Understanding the Nyquist Limit

The Nyquist Limit of half the sampling rate, often seemed to me as a ‘magical limit’. After I read the proof I understood it better, and the graphical representation of the overlapping spectra (also seen on the wikipedia page of the proof) is quite convincing. Yet now I found a very interesting and ‘easy’ explanation, which I’m going to relate. The explanation may not be complete, but it certainly gave me a good feel of the limit.

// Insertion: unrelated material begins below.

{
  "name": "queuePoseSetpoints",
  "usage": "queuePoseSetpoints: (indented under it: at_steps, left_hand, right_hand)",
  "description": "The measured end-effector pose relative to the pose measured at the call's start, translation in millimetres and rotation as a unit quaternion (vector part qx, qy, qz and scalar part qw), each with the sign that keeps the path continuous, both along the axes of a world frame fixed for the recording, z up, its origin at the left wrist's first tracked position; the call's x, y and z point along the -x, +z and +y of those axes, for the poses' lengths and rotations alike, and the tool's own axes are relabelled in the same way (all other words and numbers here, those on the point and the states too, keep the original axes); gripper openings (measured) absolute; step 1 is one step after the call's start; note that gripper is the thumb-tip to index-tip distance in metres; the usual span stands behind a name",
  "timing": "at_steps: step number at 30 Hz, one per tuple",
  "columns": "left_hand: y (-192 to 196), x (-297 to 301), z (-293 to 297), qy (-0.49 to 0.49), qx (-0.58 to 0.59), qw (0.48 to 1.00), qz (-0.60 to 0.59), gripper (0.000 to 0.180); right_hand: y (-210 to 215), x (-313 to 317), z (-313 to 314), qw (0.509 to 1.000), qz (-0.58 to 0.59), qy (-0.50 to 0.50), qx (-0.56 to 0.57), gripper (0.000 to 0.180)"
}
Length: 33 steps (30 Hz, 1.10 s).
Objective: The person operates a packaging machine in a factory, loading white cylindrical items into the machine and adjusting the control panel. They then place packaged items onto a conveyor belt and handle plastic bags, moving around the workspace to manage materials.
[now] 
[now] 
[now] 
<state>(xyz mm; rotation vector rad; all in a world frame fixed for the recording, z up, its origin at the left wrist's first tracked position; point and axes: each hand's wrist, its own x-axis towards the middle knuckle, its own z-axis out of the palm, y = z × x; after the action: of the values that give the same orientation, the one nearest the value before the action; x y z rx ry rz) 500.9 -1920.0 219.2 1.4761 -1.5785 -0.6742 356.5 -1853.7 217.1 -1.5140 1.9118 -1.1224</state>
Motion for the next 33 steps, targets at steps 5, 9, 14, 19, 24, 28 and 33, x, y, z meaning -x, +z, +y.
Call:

It all started when some late night I was driving with my girlfriend from Haifa to Tel-Aviv. (In Israel, many mathematical school problems start that way :). As it sometimes happens, part of the road was under repairs, and there were ‘danger lights’ alongside the road. These danger lights were many beacons, spaced a few meters apart along the road, each blinking in its own time. Driving alongside them, you could see it as if the ‘light’ was going through them ( see illustration, 0 is unlighted, x is lighted):

… x 0 0 x 0 …

… 0 x 0 0 x …

… 0 0 x 0 0 …

and so on. To me it seemed as if the light was advancing. Let us assume now a light pattern of one lighted, two off, and so on, going forward, one beacon at a time. This is the pattern in the illustration. This pattern however, is identical to the pattern of one lighted, two off, going backwards, two beacons at a time. Just like watching a rotor – you could parse it either way, and both ways are correct. This could be interpreted as aliasing.

At this point – this will already start to ‘smell’ like something is going on with the sampling theorem… Come to think of it, watching a rotor is exactly an example of the application of the sampling theorem! Cool!

(Warning: this is very reminiscent of group theory. Every now and then I will use it a little. To the non-mathematically-inclined: bear with me :)

Let’s move on. Imagine now a finite number of beacons. Let’s say five. Now consider a single light traveling through the beacons. What is the maximum speed in which it can travel, where we still can discern the direction? (this is equivalent to an infinite number of beacons, with a pattern of 1 on, 4 off. Just like Z5 ~= Z/[5])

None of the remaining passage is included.